Identify and copy all lines of the material where the string "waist" is found.
--- START ---
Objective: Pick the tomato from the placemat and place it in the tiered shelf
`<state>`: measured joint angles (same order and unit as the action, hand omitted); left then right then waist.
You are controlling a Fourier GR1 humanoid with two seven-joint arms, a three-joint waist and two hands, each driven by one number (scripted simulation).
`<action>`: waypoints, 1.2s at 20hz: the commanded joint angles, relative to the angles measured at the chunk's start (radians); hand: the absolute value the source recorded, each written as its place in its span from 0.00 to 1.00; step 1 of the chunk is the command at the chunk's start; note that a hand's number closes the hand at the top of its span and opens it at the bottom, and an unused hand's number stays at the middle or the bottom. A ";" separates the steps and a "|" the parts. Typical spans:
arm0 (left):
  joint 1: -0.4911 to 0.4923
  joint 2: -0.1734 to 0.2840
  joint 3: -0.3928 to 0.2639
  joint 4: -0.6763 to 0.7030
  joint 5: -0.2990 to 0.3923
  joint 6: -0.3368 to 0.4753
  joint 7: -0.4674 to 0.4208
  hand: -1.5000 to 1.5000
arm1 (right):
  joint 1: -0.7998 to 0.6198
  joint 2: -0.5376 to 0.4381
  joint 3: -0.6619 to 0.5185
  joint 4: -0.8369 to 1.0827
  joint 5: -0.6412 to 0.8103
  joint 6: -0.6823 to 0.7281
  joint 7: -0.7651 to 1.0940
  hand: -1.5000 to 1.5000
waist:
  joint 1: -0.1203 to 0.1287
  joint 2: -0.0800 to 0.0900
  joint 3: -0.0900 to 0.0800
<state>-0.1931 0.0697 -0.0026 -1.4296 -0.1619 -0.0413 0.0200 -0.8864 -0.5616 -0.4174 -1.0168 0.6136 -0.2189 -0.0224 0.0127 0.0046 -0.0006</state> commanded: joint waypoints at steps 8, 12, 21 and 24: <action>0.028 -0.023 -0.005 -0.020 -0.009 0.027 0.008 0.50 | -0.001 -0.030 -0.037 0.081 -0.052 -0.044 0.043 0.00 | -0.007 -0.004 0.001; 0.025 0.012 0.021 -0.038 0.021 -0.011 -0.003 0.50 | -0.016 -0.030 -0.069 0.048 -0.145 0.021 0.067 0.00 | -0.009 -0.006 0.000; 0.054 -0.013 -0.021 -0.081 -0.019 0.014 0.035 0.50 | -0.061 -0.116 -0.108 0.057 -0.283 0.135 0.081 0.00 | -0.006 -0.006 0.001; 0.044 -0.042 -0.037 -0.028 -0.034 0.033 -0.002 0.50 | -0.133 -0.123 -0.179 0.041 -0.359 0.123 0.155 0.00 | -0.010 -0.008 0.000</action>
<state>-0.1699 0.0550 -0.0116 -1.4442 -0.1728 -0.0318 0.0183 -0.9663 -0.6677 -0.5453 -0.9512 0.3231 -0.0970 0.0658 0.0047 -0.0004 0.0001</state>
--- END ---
Result of the task:
`<state>`: measured joint angles (same order and unit as the action, hand omitted); left then right then waist.
You are controlling a Fourier GR1 humanoid with two seven-joint arms, a three-joint waist and two hands, each driven by one number (scripted simulation).
waist:

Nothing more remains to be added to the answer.